PEP 597: Use UTF-8 for default text file encoding

With PowerShell, or Python, or any other application that supports the Unicode APIs for writing to/reading from the console.

cmd.exe (and many of the tools you’d use from it) are not such applications.

(If you’re an end-user, then you don’t get to choose to use the console in any way other than how your applications will let you. It’s only as a developer that you get to choose.)

Just my anecdotal 2c:

As a Windows-only user for the past 10+ years, the absolute only time I’ve written/read things in something other than UTF-8 was when burning in subtitles to video that were created by others. In these cases one can only guess and therefore chardet was used.

Having the default be UTF-8 would have saved me lots of pain over the years.

2 Likes

Thanks for your reaction.
When I saw aws-cli repository for discussion in other thread, I found this issue too.

It’s very obvious that this is common bug, and many Windows users are suffered by default encoding is not UTF-8.

On the other hand, it’s very unobvious that how many (or how few) Windows users are suffered by the backward incompatible change in mid-2020s. It’s devil’s proof.
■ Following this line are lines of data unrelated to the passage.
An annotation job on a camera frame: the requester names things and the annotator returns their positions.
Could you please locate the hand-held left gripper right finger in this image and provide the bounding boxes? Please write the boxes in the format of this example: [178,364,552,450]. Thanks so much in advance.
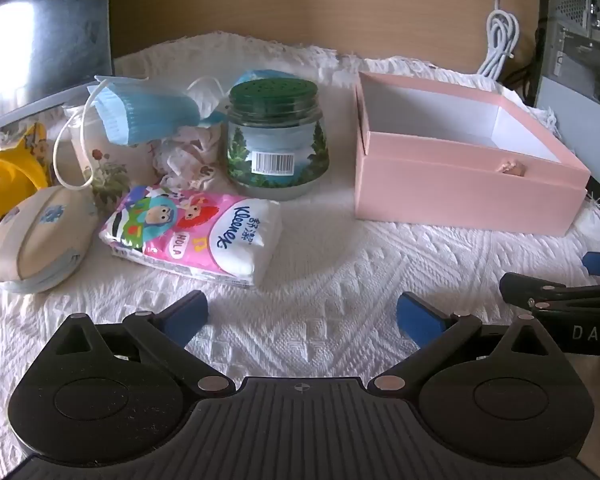
[370,291,556,395]

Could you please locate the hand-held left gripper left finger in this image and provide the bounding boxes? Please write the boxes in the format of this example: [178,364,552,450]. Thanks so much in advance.
[50,290,233,395]

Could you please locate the pink tissue packet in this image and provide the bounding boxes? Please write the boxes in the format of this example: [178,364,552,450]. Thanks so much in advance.
[99,185,282,290]

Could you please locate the pink cardboard box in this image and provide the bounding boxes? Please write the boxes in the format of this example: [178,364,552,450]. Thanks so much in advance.
[354,71,592,237]

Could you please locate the beige padded pouch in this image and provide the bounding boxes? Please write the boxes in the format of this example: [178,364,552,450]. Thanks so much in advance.
[0,185,100,295]

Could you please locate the blue face mask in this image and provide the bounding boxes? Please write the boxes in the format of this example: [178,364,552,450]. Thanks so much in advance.
[54,75,226,191]

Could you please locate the white textured blanket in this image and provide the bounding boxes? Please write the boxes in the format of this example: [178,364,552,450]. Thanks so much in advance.
[0,32,600,480]

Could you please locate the cream floral canister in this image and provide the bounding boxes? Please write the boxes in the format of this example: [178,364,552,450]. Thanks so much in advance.
[60,105,160,206]

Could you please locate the green lid glass jar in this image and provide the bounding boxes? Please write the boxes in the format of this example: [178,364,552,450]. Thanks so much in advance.
[225,79,330,202]

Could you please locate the grey computer case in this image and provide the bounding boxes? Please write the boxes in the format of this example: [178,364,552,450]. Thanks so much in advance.
[532,0,600,196]

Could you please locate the blue plastic packet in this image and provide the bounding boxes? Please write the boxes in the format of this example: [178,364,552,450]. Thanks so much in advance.
[235,67,293,91]

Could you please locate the black computer monitor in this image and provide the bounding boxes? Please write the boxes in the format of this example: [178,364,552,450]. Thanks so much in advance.
[0,0,113,139]

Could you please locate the white cable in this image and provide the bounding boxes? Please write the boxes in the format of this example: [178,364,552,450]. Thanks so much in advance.
[475,0,522,79]

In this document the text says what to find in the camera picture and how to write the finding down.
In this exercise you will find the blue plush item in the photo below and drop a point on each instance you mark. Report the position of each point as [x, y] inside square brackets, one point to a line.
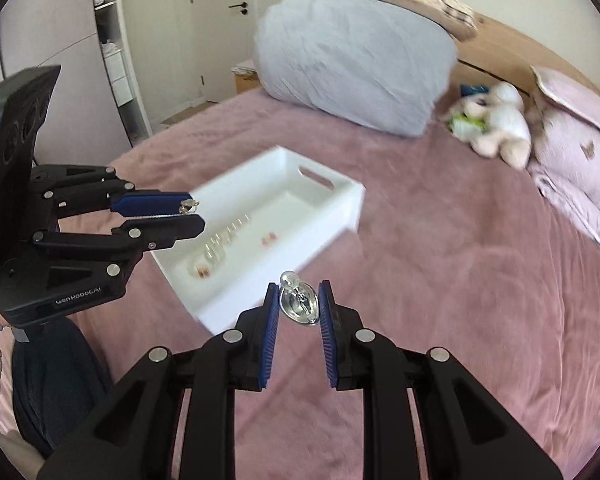
[472, 90]

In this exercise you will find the grey pillow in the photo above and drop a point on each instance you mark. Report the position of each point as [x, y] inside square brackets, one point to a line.
[350, 60]

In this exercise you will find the wooden bedside table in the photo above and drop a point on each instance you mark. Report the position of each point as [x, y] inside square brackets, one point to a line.
[245, 80]

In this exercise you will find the pink butterfly pillow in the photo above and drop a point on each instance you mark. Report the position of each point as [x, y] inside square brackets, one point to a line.
[575, 100]

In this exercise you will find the silver flower earring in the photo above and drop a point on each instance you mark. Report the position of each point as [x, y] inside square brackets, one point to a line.
[189, 205]

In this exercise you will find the white wardrobe shelves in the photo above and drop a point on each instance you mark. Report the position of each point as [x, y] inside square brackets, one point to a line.
[117, 60]

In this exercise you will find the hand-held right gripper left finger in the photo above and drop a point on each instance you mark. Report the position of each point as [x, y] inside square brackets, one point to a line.
[270, 335]

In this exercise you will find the person's blue jeans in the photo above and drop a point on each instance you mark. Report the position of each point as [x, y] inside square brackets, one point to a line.
[55, 385]

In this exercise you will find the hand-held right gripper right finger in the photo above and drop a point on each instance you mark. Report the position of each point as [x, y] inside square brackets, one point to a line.
[327, 335]

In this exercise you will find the wooden headboard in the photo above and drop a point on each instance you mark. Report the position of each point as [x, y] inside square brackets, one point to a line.
[500, 47]

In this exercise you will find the white plastic storage box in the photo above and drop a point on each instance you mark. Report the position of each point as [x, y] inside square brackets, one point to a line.
[290, 185]

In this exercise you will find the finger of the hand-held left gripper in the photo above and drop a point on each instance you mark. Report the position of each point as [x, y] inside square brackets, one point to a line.
[145, 202]
[165, 230]

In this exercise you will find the pink bed blanket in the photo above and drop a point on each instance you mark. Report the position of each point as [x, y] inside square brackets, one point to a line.
[455, 285]

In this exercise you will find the white door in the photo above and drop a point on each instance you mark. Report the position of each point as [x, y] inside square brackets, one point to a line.
[215, 35]

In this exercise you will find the folded pink quilt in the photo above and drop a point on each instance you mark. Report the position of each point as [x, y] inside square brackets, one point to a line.
[580, 190]

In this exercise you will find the white plush dog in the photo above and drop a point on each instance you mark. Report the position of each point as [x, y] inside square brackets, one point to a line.
[505, 125]

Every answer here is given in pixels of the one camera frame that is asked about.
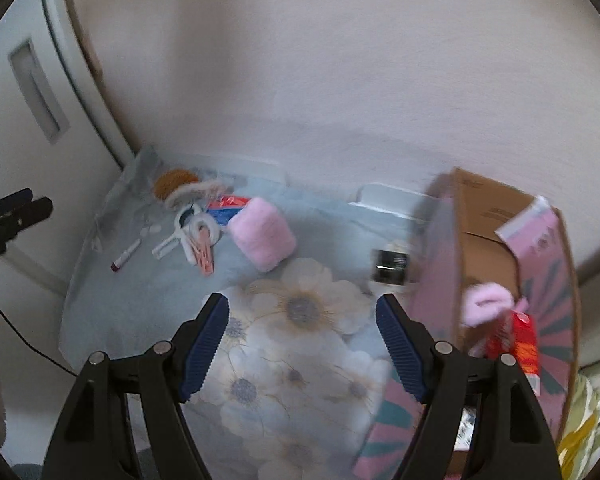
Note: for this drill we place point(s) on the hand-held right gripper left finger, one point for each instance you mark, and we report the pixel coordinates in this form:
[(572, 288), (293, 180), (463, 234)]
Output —
[(202, 350)]

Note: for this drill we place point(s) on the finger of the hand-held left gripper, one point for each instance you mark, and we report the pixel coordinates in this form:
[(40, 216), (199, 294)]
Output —
[(17, 197), (35, 211)]

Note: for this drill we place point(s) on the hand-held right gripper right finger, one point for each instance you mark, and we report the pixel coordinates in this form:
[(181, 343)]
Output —
[(400, 350)]

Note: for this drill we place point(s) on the small black jar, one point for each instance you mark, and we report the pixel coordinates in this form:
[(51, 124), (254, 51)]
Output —
[(390, 265)]

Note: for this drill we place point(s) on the pink fuzzy headband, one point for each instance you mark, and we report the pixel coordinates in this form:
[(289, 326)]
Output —
[(485, 305)]

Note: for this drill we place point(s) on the small black and white box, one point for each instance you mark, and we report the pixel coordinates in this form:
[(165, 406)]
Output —
[(465, 430)]

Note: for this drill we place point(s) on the white tape roll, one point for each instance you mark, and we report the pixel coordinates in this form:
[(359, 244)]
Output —
[(178, 222)]

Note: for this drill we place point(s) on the pink fuzzy block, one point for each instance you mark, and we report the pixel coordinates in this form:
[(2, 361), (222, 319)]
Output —
[(262, 232)]

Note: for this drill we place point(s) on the brown plush toy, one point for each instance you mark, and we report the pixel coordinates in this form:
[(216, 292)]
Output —
[(172, 182)]

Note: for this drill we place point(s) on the blue and red packet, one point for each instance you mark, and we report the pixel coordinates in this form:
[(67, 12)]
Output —
[(225, 207)]

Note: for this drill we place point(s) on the pink printed cardboard box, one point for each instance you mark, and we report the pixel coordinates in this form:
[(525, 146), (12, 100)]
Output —
[(485, 210)]

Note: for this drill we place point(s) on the white wardrobe door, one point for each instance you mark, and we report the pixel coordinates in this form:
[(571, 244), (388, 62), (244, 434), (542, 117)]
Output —
[(10, 160)]

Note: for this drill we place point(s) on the pale blue floral blanket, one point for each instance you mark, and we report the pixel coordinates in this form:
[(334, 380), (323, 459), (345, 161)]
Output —
[(290, 360)]

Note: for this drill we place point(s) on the pink clothespin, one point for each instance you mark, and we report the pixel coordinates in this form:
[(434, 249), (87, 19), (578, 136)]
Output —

So my PEP 597 (2nd) propose environment variable to configure default encoding. If it is accepted, you can change the default text encoding. We can postpone the discussion about when change the default of “default text encoding”.

But we have PYTHONUTF8 already. The most important part of PEP 597 is why UTF-8 mode is not enough for Windows users.

So, if you would like to contribute this discussion, it’s very helpful that trying UTF-8 mode now (maybe with chcp 65001).
If it is enough, we don’t need to add yet another configuration option.

Actually it’s not right to say that fopen doesn’t care about encoding – at least not in Windows. For many years, the C runtime in Windows has supported UTF-8 and UTF-16 text files – and even UTF-16LE for console access. [_w]fopen[_s] takes a ccs mode flag, which can be ccs=UTF-8, ccs=UTF-16LE, or ccs=UNICODE – e.g. "a,ccs=UTF-8". At a lower level, these ccs flag values correspond to the _[w]open[_s] flag values _O_U8TEXT, _O_U16TEXT, and _O_WTEXT. The behavior when opened for reading or appending depends on the presence of a BOM. When opened for writing in these Unicode text modes, a BOM is always written.

The catch for UTF-8 mode is that Unicode text is wchar_t UTF-16LE characters. This is not encoding-neutral support for Unicode via UTF-8 as a sequence of arbitrary bytes. The CRT translates UTF-16LE -> UTF-8 when writing and UTF-8 -> UTF-16LE when reading. This is similar to Python’s str <-> bytes translation between text and buffered /raw layers. In text mode, the CRT also implements CRLF <-> LF newline translation.